Compliance Requirements:
✓ File Form FC-GPR within 30 days of share allotment for FEMA compliance.
✓ Annual filings using Form AOC-4 and MGT-7 with the MCA.
✓ Annual income tax filing and audits.
Processing Time: 1-2 weeks
Business Visa Requirements
A business visa is not required for a non-resident director or shareholder to incorporate a company in India if they are not physically present during the process. However, visas may be necessary in the following cases:
✓ Business Visa: Required for directors visiting India for company setup, meetings, or operations.
✓ Employment Visa (E-Visa): Required if the foreign director will be employed in the Indian subsidiary.
Apostille and Embassy Attestation
The notarization and attestation requirements for foreign documents depend on the country of origin:
✓ Hague Convention Countries:
If the foreign director/shareholder is from a country that is a member of the Hague Convention, then apostille is required instead of embassy attestation.
The document must be notarized locally first.
Then, it must be apostilled by the designated authority (e.g., Secretary of State in the USA, FCDO in the UK).
No further attestation from the Indian Embassy is required.
Example: USA, UK, Canada, Australia, Germany, France, etc.
Documents need to be notarized and apostilled.
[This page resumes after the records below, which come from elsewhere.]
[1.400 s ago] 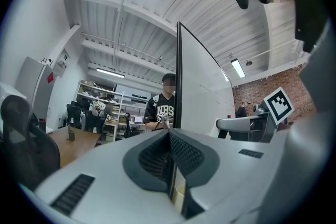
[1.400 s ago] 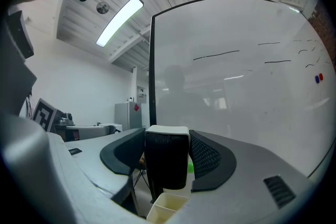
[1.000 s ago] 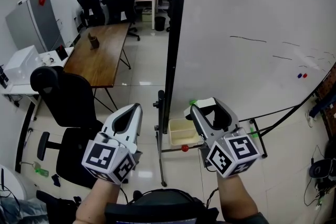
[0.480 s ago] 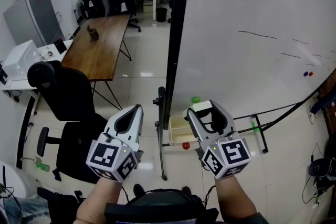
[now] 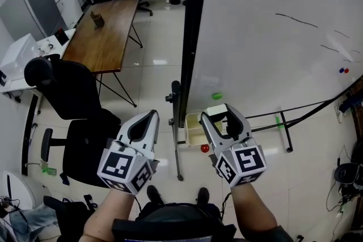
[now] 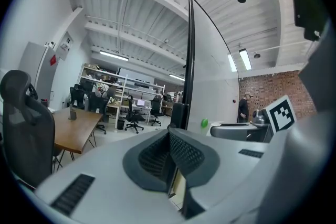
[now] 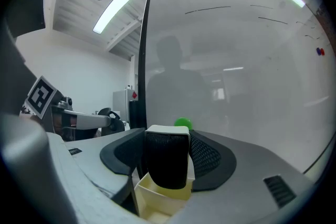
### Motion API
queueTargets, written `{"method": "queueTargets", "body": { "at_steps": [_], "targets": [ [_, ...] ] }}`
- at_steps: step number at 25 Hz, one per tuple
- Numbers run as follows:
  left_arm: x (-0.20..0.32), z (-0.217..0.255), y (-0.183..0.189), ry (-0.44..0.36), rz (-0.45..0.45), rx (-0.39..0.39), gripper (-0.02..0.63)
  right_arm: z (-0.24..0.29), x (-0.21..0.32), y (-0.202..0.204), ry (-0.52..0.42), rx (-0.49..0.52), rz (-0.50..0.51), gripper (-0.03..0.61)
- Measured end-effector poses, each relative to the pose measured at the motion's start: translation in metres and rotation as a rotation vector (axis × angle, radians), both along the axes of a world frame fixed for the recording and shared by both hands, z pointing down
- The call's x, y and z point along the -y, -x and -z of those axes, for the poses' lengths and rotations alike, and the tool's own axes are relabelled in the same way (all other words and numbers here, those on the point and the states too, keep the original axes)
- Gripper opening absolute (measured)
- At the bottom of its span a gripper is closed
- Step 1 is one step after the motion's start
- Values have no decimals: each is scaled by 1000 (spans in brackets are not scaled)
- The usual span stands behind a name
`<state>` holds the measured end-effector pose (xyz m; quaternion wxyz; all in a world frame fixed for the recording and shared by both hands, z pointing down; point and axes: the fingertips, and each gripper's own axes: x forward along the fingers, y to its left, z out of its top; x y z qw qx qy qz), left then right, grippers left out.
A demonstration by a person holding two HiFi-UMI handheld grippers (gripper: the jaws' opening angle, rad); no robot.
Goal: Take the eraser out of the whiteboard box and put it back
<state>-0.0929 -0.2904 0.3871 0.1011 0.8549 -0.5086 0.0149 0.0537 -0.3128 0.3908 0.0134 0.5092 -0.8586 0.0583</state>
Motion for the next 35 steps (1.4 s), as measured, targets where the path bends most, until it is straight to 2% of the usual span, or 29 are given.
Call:
{"method": "queueTargets", "body": {
  "at_steps": [12,18,22,28,35],
  "targets": [
    [-4,-20,2,35,-10,14,34,-45,6,5,103,-45,-15,281],
    [-1,-31,4,55,1,21,32,-56,9,3,186,-54,-31,281],
    [3,-41,2,66,5,58,32,-63,8,6,242,-70,-29,281],
    [1,-43,-5,69,2,55,32,-79,7,9,347,-104,-18,281],
    [0,-48,-11,77,2,64,34,-89,1,13,415,-146,-4,280]
  ]
}}
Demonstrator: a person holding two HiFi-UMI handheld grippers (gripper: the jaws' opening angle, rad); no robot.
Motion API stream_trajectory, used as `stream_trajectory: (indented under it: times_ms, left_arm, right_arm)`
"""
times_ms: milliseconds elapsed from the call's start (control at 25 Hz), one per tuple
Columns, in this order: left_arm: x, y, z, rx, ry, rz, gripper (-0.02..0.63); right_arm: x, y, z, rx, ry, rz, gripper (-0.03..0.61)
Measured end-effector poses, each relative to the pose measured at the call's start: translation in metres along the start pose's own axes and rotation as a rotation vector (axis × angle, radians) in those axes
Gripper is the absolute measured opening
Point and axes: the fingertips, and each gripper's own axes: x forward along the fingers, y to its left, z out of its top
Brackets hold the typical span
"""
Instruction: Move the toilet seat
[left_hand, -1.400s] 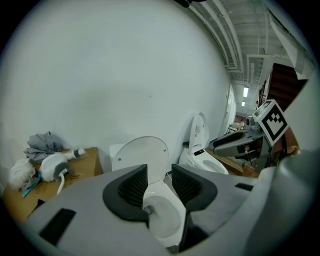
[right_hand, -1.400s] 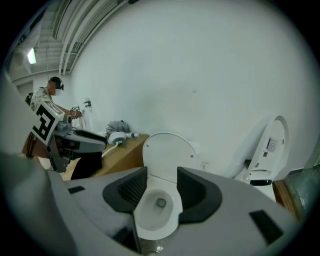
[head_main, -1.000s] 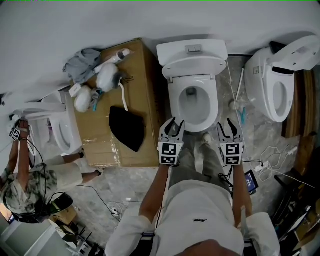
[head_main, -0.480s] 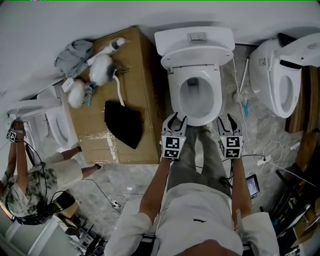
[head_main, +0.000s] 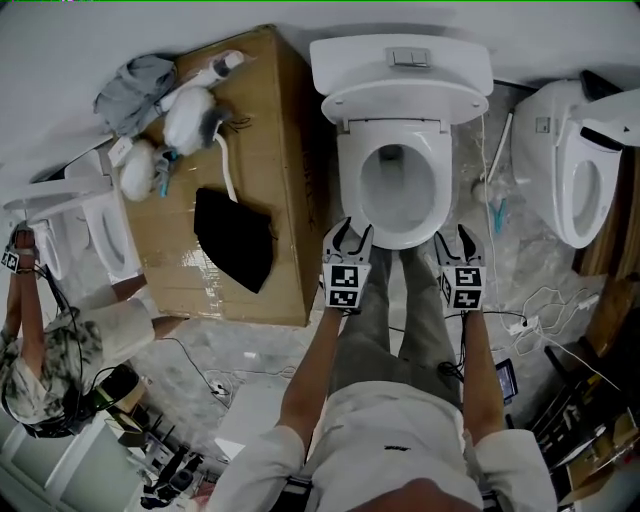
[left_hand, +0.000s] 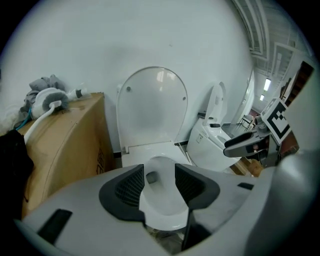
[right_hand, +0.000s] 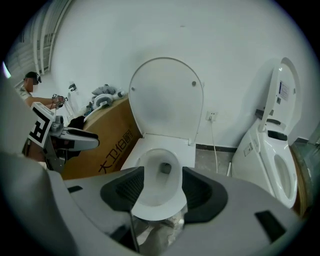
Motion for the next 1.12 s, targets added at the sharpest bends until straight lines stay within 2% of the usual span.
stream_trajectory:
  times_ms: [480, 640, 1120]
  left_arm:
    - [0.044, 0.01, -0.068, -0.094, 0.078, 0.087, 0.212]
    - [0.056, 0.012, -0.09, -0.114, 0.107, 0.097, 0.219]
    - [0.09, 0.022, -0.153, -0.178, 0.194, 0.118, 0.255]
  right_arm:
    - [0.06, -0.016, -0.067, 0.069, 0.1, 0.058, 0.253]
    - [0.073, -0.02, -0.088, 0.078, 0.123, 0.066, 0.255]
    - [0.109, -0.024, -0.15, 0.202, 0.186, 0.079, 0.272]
Further attestation by the Indian Embassy is not required.
✓ Non-Hague Convention Countries:
If the foreign director/shareholder is from a country not part of the Hague Convention, the document must be:
Notarized locally in their home country.
Authenticated by the Ministry of Foreign Affairs (MOFA) of that country.
Attested by the Indian Embassy/Consulate in that country.
Example: UAE, Saudi Arabia, Qatar, China, Egypt, etc
Documents must be notarized, authenticated by the Ministry of Foreign Affairs (MOFA), and attested by the Indian Embassy.
Documents Requiring Notarization and Apostille/Attestation:
✓ Passport copies of foreign directors/shareholders.
✓ Board resolution for investment/nomination.
✓ Certificate of Incorporation, MOA, and AOA of the parent company (if applicable).
Conclusion
Setting up a Wholly Owned Subsidiary in India offers foreign companies complete ownership and market access. By following this comprehensive step-by-step guide, businesses can ensure compliance with Indian laws while efficiently expanding their operations.